Comment 3 for bug 256453

Revision history for this message
Derick Eddington (derick-eddington) wrote : Re: [Bug 256453] [NEW] (command-line) cannot handle multi-byte command-line arguments

On Sat, 2008-08-09 at 20:05 +0000, Derick Eddington wrote:
> There's another issue I noticed that led me to discover the above:
>
> ikarus-main.c, line 79:
>
> string_set(str, i, integer_to_char(s[i]));
>
> this will transcode the command-line arguments as Latin-1. Instead, I
> suggest the command-line arguments be put in bytevectors and then in
> Scheme code the bytevectors are transcoded using (native-transcoder).
> I'll try it out.

Here's what I've done:

[This requires manually running makefile.ss with an old/working ikarus
to build a new ikarus.boot because the old initialization expression for
command-line-arguments in ikarus.boot.4.prebuilt does not work with the
new ikarus process; in fact it segfaults when the guard for
command-line-arguments attempts to call die, and this patch also fixes
that (rare) issue.]

=== modified file 'scheme/ikarus.command-line.ss'
--- scheme/ikarus.command-line.ss 2008-01-29 05:34:34 +0000
+++ scheme/ikarus.command-line.ss 2008-08-10 03:45:25 +0000
@@ -22,10 +22,12 @@

   (define (command-line) (command-line-arguments))
   (define command-line-arguments
- (make-parameter ($arg-list)
+ (make-parameter
+ (map (lambda (bv)
+ (bytevector->string bv (native-transcoder)))
+ ($arg-list))
       (lambda (x)
         (if (and (list? x) (andmap string? x))
             x
- (die 'command-list
- "invalid command-line-arguments ~s\n" x))))))
+ (die 'command-line-arguments "not a list of strings" x))))))

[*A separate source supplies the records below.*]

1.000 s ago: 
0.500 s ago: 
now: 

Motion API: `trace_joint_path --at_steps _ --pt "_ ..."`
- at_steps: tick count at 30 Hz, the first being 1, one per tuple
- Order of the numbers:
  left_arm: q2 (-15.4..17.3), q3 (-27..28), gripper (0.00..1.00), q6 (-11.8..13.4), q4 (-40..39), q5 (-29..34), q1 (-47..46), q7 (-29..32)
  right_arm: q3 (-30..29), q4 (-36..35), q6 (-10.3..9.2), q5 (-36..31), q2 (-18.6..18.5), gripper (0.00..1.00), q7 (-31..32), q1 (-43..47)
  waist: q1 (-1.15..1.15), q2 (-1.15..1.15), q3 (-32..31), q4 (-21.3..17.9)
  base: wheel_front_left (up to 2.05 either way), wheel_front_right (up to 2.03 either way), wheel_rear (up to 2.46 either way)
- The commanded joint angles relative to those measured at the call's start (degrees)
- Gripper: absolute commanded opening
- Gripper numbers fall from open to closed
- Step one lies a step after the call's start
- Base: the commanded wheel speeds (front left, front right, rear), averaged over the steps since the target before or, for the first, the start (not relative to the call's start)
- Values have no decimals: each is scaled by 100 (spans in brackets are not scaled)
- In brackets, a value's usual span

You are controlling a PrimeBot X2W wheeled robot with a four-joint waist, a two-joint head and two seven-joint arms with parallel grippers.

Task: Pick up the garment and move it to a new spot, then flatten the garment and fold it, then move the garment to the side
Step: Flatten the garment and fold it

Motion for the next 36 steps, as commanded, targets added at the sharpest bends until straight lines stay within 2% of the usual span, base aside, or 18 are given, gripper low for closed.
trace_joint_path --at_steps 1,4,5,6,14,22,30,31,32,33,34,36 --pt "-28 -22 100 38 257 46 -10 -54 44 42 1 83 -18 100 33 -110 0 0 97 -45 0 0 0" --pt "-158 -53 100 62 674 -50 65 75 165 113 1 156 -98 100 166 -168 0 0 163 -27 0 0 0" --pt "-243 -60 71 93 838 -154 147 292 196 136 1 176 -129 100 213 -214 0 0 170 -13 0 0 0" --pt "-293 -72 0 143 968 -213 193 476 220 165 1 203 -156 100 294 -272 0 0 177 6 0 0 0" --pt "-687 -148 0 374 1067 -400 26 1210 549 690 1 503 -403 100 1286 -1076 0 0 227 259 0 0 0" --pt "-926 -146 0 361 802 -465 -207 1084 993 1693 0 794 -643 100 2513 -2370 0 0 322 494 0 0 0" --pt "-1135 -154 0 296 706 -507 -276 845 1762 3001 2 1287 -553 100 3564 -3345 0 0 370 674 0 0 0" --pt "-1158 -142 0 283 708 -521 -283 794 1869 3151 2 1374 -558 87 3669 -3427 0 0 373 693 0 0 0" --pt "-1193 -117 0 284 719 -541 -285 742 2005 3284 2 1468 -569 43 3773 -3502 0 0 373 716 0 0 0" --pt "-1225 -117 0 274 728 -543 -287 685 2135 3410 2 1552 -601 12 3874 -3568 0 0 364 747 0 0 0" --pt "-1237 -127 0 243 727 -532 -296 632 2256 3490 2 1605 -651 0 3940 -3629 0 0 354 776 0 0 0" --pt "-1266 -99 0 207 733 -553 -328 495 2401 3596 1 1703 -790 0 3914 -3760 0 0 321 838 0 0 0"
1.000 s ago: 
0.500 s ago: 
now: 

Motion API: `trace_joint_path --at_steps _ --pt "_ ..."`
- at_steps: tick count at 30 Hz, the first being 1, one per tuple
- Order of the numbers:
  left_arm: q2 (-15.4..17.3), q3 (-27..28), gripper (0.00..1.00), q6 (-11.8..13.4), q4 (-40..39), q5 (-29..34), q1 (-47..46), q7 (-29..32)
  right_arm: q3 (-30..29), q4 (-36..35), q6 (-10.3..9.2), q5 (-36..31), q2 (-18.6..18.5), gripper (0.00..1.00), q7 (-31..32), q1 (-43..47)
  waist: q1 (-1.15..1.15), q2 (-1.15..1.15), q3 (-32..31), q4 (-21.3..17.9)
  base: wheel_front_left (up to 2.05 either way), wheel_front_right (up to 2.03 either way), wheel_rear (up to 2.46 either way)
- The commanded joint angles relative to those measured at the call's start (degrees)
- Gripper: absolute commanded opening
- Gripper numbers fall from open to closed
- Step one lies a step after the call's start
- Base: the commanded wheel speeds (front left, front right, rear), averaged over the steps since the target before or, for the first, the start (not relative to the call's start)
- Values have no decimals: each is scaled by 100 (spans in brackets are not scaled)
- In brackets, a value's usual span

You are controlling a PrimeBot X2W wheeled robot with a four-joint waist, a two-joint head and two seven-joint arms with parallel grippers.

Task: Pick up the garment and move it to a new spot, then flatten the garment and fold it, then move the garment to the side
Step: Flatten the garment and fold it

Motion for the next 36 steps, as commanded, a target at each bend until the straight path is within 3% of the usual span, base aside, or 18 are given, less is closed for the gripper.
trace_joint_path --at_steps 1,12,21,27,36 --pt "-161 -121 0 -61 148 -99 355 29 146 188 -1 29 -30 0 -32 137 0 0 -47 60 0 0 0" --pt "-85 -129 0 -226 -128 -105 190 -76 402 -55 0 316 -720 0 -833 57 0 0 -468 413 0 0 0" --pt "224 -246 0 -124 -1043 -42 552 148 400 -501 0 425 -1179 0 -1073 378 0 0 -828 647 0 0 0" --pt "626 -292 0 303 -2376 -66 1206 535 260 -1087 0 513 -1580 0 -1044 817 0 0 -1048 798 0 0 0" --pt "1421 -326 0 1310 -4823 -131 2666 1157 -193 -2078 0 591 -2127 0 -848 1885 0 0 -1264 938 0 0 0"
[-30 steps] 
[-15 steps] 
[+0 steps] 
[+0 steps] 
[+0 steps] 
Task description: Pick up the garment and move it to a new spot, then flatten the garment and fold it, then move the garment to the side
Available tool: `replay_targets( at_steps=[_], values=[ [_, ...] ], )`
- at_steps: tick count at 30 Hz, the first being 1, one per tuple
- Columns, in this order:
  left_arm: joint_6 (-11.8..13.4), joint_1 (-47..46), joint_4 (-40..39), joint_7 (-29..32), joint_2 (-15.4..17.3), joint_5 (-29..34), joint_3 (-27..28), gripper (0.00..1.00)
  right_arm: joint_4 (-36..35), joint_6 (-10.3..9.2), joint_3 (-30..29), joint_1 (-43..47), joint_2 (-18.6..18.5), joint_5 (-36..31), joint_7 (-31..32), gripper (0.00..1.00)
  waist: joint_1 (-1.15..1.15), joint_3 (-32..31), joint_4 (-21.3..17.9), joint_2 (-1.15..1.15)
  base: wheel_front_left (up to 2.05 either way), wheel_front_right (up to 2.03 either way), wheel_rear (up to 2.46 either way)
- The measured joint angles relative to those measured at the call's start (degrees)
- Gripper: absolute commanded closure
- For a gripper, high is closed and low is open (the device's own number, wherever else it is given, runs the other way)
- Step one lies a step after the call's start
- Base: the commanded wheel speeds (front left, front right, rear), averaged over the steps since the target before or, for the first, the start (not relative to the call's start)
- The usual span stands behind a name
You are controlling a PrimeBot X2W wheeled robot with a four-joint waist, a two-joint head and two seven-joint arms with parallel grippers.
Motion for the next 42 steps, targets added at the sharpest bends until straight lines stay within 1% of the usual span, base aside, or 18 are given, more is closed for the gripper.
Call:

=== modified file 'scheme/makefile.ss'
--- scheme/makefile.ss 2008-08-08 15:29:18 +0000
+++ scheme/makefile.ss 2008-08-10 04:02:57 +0000
@@ -74,7 +74,6 @@
     "ikarus.numerics.ss"
     "ikarus.conditions.ss"
     "ikarus.guardians.ss"
- "ikarus.command-line.ss"
     "ikarus.codecs.ss"
     "ikarus.bytevectors.ss"
     "ikarus.posix.ss"
@@ -105,6 +104,7 @@
     "ikarus.promises.ss"
     "ikarus.enumerations.ss"
     "ikarus.not-yet-implemented.ss"
+ "ikarus.command-line.ss"
     "ikarus.main.ss"
     ))

=== modified file 'src/ikarus-main.c'
--- src/ikarus-main.c 2008-08-09 12:47:44 +0000
+++ src/ikarus-main.c 2008-08-10 03:02:00 +0000
@@ -70,17 +70,12 @@
     while(i > 0){
       char* s = argv[i];
       int n = strlen(s);
- ikptr str = ik_unsafe_alloc(pcb, align(n*string_char_size+disp_string_data+1))
- + string_tag;
- ref(str, off_string_length) = fix(n);
- {
- int i;
- for(i=0; i<n; i++){
- string_set(str, i, integer_to_char(s[i]));
- }
- }
+ ikptr bv = ik_unsafe_alloc(pcb, align(disp_bytevector_data+n+1))
+ + bytevector_tag;
+ ref(bv, off_bytevector_length) = fix(n);
+ memcpy((char*)(bv+off_bytevector_data), s, n+1);
       ikptr p = ik_unsafe_alloc(pcb, pair_size);
- ref(p, disp_car) = str;
+ ref(p, disp_car) = bv;
       ref(p, disp_cdr) = arg_list;
       arg_list = p+pair_tag;
       i--;

$ ./command-line ქართული 한국어 Ελληνικ
("./command-line" "ქართული" "한국어" "Ελληνικ")